Override writing behavior

Forest Admin allows replacing the field writing behavior with your own.

This is useful when you want to change how a given field behaves, but also to make computed fields writable.

How does it work

The replaceFieldWriting function allows changing the behavior of any change by creating a new patch that will be applied to the record.

You should refrain from using handlers that have side effects (to perform error handling, validation, ...) and use hooks instead.

Examples

Making a field read-only

The same result can be achieved without any code in the field settings ↗.

Making a field read-only can be achieved by passing null as an update handler.
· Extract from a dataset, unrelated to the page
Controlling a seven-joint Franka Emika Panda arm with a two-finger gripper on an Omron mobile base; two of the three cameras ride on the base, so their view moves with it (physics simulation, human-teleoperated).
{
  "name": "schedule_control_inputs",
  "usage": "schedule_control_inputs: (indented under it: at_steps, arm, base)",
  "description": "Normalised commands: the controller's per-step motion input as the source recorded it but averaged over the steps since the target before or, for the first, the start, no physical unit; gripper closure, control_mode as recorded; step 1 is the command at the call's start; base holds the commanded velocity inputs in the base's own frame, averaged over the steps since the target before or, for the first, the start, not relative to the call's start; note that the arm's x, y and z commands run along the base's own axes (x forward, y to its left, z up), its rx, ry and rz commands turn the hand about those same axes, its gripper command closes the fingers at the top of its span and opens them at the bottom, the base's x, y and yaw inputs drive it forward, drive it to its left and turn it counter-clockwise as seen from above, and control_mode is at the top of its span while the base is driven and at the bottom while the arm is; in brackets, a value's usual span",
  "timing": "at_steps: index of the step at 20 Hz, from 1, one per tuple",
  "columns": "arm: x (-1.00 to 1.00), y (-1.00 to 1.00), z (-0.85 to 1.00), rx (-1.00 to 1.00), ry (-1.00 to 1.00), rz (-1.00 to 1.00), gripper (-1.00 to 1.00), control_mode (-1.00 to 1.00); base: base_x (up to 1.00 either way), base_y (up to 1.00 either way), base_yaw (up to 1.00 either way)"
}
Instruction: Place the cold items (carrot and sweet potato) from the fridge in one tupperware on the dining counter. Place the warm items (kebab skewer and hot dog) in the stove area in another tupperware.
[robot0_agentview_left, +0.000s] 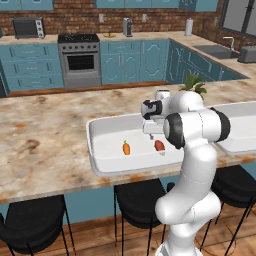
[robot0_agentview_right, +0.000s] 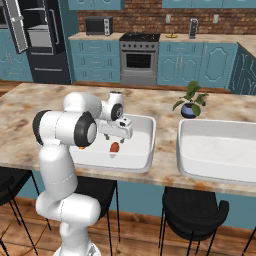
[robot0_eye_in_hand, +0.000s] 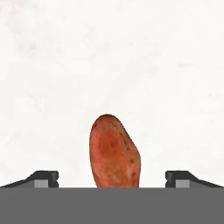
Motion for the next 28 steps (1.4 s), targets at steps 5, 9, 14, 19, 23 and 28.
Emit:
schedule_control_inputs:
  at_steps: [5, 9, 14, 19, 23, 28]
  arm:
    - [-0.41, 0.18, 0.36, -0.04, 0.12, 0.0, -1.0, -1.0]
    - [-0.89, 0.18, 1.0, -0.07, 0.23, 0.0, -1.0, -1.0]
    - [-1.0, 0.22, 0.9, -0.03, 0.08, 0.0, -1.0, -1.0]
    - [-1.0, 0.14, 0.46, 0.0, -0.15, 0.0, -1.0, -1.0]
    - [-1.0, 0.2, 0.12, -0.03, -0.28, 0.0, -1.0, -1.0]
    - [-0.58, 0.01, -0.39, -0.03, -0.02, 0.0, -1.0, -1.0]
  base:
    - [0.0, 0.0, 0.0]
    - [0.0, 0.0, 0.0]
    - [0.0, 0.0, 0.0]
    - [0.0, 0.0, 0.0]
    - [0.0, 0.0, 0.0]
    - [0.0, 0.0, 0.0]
collection.replaceFieldWriting('fullName', null);

Changing other fields in the same record

In the following example, editing or creating a fullName will update both firstName and lastName fields of the record.
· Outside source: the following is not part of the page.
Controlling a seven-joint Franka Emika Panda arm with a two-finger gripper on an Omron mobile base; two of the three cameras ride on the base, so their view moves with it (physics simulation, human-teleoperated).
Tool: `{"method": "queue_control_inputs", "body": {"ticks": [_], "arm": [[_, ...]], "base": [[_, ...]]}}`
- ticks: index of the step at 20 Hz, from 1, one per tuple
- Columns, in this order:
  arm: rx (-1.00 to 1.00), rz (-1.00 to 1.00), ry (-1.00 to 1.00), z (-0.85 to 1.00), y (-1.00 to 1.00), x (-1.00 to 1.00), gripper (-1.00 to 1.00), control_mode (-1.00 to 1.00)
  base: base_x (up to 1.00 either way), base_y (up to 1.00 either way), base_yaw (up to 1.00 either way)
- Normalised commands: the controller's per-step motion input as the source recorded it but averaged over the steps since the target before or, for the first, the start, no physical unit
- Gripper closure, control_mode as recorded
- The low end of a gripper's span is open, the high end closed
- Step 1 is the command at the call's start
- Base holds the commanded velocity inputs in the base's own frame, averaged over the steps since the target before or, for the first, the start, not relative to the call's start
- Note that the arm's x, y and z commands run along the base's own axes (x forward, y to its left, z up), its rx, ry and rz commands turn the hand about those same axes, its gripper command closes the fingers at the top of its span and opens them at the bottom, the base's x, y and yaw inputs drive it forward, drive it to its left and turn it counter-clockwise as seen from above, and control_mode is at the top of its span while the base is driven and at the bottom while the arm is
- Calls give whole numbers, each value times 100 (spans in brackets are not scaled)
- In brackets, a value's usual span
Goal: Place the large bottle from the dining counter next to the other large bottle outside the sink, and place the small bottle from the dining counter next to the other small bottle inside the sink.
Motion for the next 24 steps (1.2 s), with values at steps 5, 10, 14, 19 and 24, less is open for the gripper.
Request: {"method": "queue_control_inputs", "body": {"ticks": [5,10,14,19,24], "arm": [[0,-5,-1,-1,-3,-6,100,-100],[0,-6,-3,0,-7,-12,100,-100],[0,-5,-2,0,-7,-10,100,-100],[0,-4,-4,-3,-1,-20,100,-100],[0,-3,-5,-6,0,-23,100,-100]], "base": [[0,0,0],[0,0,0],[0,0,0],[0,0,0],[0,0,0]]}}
collection.replaceFieldWriting('fullName', value => {
  const [firstName, lastName] = value.split(' ');

  return { firstName, lastName };
});

Having specific behavior only for updates

You can have different behavior for creations and updates.

In this example, each time the firstName field is edited, we also want to update a timestamp field.

collection.replaceFieldWriting('firstName', async (value, context) => {
  switch (context.action) {
    case 'create':
      return { firstName, firstNameLastEdited: null };

    case 'update':
      return { firstName, firstNameLastEdited: new Date().toISOString() };

    default:
      throw new Error('Unexpected value');
  }
});

Handling relationships inside a replaceFieldWriting will only work for ManyToOne and OneToOne relationships.

In this simple example, we have two collections that are linked together:

  • The Users collection has a job and a portfolioId as foreignKey

  • The Portfolios collection has a title

When the user updates his job field we want also to update the title of the portfolio by the job name.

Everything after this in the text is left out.